▶ [EXERCISE GOAL] Word for word, retype every entry in the listing.
════════════════════
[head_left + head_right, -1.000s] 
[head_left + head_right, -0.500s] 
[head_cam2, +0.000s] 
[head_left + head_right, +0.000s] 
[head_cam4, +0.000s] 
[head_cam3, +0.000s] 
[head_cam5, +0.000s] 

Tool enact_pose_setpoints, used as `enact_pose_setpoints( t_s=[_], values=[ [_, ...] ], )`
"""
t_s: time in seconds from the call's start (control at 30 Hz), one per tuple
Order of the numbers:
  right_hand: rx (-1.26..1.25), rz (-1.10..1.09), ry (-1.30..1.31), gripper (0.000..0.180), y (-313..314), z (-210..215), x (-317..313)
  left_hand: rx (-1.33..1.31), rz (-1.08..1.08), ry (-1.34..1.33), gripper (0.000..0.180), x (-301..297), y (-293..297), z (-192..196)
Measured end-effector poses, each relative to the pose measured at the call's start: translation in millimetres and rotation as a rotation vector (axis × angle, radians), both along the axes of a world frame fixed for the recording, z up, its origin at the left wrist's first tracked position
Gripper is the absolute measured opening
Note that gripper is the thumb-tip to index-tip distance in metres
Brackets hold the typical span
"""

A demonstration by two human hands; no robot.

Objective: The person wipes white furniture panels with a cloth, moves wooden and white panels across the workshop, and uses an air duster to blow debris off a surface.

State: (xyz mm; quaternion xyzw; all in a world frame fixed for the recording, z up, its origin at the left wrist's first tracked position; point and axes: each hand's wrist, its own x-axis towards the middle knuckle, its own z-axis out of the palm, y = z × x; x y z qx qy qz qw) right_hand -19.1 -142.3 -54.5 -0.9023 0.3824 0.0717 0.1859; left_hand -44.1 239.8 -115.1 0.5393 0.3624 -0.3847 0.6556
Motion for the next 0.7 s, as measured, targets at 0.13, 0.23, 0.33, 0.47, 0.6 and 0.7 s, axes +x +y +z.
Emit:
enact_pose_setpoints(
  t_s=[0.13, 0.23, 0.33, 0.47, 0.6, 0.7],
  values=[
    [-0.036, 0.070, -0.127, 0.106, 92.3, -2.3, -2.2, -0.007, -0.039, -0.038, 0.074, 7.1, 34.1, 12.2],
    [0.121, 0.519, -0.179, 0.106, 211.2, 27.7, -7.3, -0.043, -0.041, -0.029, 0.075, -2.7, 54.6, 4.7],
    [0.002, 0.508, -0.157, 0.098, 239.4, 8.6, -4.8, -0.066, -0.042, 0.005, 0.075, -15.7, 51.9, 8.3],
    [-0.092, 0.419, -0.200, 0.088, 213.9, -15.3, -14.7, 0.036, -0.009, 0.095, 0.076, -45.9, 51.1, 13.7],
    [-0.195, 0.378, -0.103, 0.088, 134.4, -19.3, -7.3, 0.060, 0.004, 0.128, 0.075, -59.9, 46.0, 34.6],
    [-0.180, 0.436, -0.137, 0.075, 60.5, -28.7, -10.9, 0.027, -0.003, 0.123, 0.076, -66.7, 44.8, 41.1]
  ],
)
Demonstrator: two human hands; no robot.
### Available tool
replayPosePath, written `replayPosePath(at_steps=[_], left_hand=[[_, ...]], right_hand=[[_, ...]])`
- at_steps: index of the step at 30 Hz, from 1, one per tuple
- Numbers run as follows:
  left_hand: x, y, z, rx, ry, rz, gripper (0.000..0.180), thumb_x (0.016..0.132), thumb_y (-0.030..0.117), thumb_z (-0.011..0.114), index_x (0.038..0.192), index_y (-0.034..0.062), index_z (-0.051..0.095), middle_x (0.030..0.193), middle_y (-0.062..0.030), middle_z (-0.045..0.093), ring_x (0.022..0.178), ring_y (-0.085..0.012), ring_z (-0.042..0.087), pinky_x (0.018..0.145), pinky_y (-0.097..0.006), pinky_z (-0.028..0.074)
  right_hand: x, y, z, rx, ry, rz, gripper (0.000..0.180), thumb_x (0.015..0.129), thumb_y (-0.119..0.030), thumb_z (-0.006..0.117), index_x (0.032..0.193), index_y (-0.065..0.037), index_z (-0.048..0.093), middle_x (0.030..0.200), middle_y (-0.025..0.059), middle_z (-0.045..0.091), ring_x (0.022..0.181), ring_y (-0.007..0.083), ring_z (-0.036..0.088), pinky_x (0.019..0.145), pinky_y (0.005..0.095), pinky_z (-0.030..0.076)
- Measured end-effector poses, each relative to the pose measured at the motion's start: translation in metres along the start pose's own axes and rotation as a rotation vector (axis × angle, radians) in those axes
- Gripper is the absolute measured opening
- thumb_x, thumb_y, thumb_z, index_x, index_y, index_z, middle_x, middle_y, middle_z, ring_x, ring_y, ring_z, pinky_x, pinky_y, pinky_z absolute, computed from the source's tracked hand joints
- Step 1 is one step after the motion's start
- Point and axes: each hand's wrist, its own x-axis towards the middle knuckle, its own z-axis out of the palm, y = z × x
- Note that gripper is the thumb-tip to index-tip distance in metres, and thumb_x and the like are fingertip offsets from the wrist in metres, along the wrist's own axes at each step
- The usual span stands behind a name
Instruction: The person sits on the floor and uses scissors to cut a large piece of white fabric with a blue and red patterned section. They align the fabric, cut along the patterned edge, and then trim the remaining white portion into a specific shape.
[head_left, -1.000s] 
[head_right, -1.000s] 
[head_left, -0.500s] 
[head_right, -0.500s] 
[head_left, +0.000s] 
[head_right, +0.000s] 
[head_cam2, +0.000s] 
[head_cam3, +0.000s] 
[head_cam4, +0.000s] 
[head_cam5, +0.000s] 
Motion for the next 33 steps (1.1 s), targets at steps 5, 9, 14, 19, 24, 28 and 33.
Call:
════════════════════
▶ [ANSWER SPACE]
[head_left + head_right, -1.000s] 
[head_left + head_right, -0.500s] 
[head_cam2, +0.000s] 
[head_left + head_right, +0.000s] 
[head_cam4, +0.000s] 
[head_cam3, +0.000s] 
[head_cam5, +0.000s] 

Tool enact_pose_setpoints, used as `enact_pose_setpoints( t_s=[_], values=[ [_, ...] ], )`
"""
t_s: time in seconds from the call's start (control at 30 Hz), one per tuple
Order of the numbers:
  right_hand: rx (-1.26..1.25), rz (-1.10..1.09), ry (-1.30..1.31), gripper (0.000..0.180), y (-313..314), z (-210..215), x (-317..313)
  left_hand: rx (-1.33..1.31), rz (-1.08..1.08), ry (-1.34..1.33), gripper (0.000..0.180), x (-301..297), y (-293..297), z (-192..196)
Measured end-effector poses, each relative to the pose measured at the call's start: translation in millimetres and rotation as a rotation vector (axis × angle, radians), both along the axes of a world frame fixed for the recording, z up, its origin at the left wrist's first tracked position
Gripper is the absolute measured opening
Note that gripper is the thumb-tip to index-tip distance in metres
Brackets hold the typical span
"""

A demonstration by two human hands; no robot.

Objective: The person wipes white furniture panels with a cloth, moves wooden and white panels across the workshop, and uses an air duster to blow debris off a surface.

State: (xyz mm; quaternion xyzw; all in a world frame fixed for the recording, z up, its origin at the left wrist's first tracked position; point and axes: each hand's wrist, its own x-axis towards the middle knuckle, its own z-axis out of the palm, y = z × x; x y z qx qy qz qw) right_hand -19.1 -142.3 -54.5 -0.9023 0.3824 0.0717 0.1859; left_hand -44.1 239.8 -115.1 0.5393 0.3624 -0.3847 0.6556
Motion for the next 0.7 s, as measured, targets at 0.13, 0.23, 0.33, 0.47, 0.6 and 0.7 s, axes +x +y +z.
Emit:
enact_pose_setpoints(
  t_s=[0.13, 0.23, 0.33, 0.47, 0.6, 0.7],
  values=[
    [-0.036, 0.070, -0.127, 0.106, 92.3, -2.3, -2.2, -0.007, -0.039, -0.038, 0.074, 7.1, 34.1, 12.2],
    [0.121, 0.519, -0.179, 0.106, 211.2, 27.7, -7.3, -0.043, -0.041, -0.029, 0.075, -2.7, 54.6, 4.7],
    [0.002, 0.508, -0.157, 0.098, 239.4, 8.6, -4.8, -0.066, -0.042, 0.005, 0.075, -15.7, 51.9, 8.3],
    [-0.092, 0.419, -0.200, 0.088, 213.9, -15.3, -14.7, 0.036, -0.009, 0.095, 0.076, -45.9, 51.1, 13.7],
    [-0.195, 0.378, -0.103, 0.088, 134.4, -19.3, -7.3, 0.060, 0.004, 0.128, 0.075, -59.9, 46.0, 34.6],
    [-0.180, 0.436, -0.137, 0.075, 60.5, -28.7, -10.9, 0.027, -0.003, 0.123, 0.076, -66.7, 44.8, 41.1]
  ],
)
Demonstrator: two human hands; no robot.
### Available tool
replayPosePath, written `replayPosePath(at_steps=[_], left_hand=[[_, ...]], right_hand=[[_, ...]])`
- at_steps: index of the step at 30 Hz, from 1, one per tuple
- Numbers run as follows:
  left_hand: x, y, z, rx, ry, rz, gripper (0.000..0.180), thumb_x (0.016..0.132), thumb_y (-0.030..0.117), thumb_z (-0.011..0.114), index_x (0.038..0.192), index_y (-0.034..0.062), index_z (-0.051..0.095), middle_x (0.030..0.193), middle_y (-0.062..0.030), middle_z (-0.045..0.093), ring_x (0.022..0.178), ring_y (-0.085..0.012), ring_z (-0.042..0.087), pinky_x (0.018..0.145), pinky_y (-0.097..0.006), pinky_z (-0.028..0.074)
  right_hand: x, y, z, rx, ry, rz, gripper (0.000..0.180), thumb_x (0.015..0.129), thumb_y (-0.119..0.030), thumb_z (-0.006..0.117), index_x (0.032..0.193), index_y (-0.065..0.037), index_z (-0.048..0.093), middle_x (0.030..0.200), middle_y (-0.025..0.059), middle_z (-0.045..0.091), ring_x (0.022..0.181), ring_y (-0.007..0.083), ring_z (-0.036..0.088), pinky_x (0.019..0.145), pinky_y (0.005..0.095), pinky_z (-0.030..0.076)
- Measured end-effector poses, each relative to the pose measured at the motion's start: translation in metres along the start pose's own axes and rotation as a rotation vector (axis × angle, radians) in those axes
- Gripper is the absolute measured opening
- thumb_x, thumb_y, thumb_z, index_x, index_y, index_z, middle_x, middle_y, middle_z, ring_x, ring_y, ring_z, pinky_x, pinky_y, pinky_z absolute, computed from the source's tracked hand joints
- Step 1 is one step after the motion's start
- Point and axes: each hand's wrist, its own x-axis towards the middle knuckle, its own z-axis out of the palm, y = z × x
- Note that gripper is the thumb-tip to index-tip distance in metres, and thumb_x and the like are fingertip offsets from the wrist in metres, along the wrist's own axes at each step
- The usual span stands behind a name
Instruction: The person sits on the floor and uses scissors to cut a large piece of white fabric with a blue and red patterned section. They align the fabric, cut along the patterned edge, and then trim the remaining white portion into a specific shape.
[head_left, -1.000s] 
[head_right, -1.000s] 
[head_left, -0.500s] 
[head_right, -0.500s] 
[head_left, +0.000s] 
[head_right, +0.000s] 
[head_cam2, +0.000s] 
[head_cam3, +0.000s] 
[head_cam4, +0.000s] 
[head_cam5, +0.000s] 
Motion for the next 33 steps (1.1 s), targets at steps 5, 9, 14, 19, 24, 28 and 33.
Call:

No more is needed for this exercise.